Sunday, December 15, 2024

The Third Sunday of Advent, December 15, 2024

Luke 3, 10–18


The crowds asked John the Baptist, “What should we do?” He said to them in reply, “Whoever has two cloaks should share with the person who has none. And whoever has food should do likewise.” Even tax collectors came to be baptized and they said to him, “Teacher, what should we do?” He answered them, “Stop collecting more than what is prescribed.” Soldiers also asked him, “And what is it that we should do?” He told them, “Do not practice extortion, do not falsely accuse anyone, and be satisfied with your wages.”  Now the people were filled with expectation, and all were asking in their hearts whether John might be the Christ. John answered them all, saying, “I am baptizing you with water, but one mightier than I is coming. I am not worthy to loosen the thongs of his sandals. He will baptize you with the Holy Spirit and fire. His winnowing fan is in his hand to clear his threshing floor and to gather the wheat into his barn, but the chaff he will burn with unquenchable fire.” Exhorting them in many other ways, he preached good news to the people.


St. Luke devotes much space to the figure of St. John the Baptist in his Gospel.  This is due in part to John’s fame, even for the Gentiles living in Syria, to whom Luke was addressing his Gospel.  Luke carefully shows John not as the Christ but as the one who heralded the Christ.  In the first century Near East a real likelihood existed that people would have heard of John and not of Jesus (cf. Acts of the Apostles 19, 3), or that they would think John and Jesus were on and the same — Even Herod, who killed John, thought this (cf. Mark 6, 15).  St. Luke sets the annunciation stories of the births, and of the births, of John and Jesus side by side in order to allow the reader to compare and contrast them: to see for themselves that Jesus is the Son of God and that John “will be called the Prophet of the Most High” (Luke 2, 76) who will prepare the way of the Lord.


Luke also gives us examples of John’s very simple teaching: “Whoever has two cloaks should share with the person who has none. And whoever has food should do likewise”, and, to the tax collectors, “Stop collecting more than what is prescribed.”  In this John reiterates what is in the Jewish Law, making it easy for anyone to understand what was commanded.  It will be Jesus, when he begins his Public Life, who will fulfill the Law — to complete it and teach the fullness of God’s justice to the world.
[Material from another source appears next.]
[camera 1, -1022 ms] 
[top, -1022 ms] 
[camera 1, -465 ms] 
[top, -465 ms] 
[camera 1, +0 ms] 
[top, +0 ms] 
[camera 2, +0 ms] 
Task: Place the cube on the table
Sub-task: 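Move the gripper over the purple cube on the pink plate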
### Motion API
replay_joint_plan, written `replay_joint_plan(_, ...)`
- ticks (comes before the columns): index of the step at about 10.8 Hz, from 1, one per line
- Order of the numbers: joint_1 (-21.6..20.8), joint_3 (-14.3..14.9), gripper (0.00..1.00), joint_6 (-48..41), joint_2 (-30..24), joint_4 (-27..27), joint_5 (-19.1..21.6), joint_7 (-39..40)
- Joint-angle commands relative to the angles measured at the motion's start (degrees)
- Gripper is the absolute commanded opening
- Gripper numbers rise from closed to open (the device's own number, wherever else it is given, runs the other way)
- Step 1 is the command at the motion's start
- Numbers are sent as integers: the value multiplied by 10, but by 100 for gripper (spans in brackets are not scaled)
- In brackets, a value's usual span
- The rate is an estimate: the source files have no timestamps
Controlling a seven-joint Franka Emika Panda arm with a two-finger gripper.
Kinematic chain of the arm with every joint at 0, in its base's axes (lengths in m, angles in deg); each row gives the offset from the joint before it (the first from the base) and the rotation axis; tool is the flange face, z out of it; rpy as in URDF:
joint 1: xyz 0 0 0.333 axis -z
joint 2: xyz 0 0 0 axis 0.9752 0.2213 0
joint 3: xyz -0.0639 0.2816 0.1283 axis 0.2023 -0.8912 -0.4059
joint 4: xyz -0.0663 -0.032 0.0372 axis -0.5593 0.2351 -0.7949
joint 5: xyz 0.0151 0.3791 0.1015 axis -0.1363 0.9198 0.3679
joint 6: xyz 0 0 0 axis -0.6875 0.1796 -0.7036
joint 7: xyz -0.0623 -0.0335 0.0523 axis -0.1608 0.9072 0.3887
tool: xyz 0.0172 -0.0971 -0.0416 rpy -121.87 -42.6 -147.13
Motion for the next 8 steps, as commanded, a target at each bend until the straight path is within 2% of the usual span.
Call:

“I am baptizing you with water, but one mightier than I is coming. I am not worthy to loosen the thongs of his sandals.”  To understand John’s meaning here it helps to keep in mind that the Greek word we translate as “baptizing” originally had no religious significance at all.  It simply meant “washing”: I am washing you with water, etc.  This is how the people whom John was addressing would have heard him.  Thus, “He will baptize you with the Holy Spirit and fire”: He will wash you with the Holy Spirit and fire.  Here again, St. Luke, quoting John’s words, shows the distinction between John and Jesus.  And when John says, “I am not worthy to loosen the thongs of his sandals”, he makes it abundantly clear what the distinction is.  The slave loosened the thongs of his master’s sandals.  The slave himself went barefoot.  John declares that he is not worthy even of being the Master’s slave.


“His winnowing fan is in his hand to clear his threshing floor and to gather the wheat into his barn, but the chaff he will burn with unquenchable fire.”  The winnowing fan was a flat basket woven of reeds into which harvested grain was poured.  The basket was shaken, loosening the chaff that covered the grain heads, and and dirt or other impurities.  Even a slight breeze would clear these from the fan so that the grain could be stored and later sold.  Any of the inedible chaff that remained would be burned.  John is saying here that the Lord would separate the just from the wicked and bring the just into his Kingdom while the wicked burned in hell.


“Exhorting them in many other ways, he preached good news to the people.”  We should understand “good news” as the content of a herald’s message.  In ancient times, a king would communicate with his subjects through heralds who would tell what the kings wanted them to know.  Usually it was news of a royal wedding or of the birth of the king and queen’s children.  John the Baptist preaches the message entrusted to him by Almighty God: that his Son was approaching them.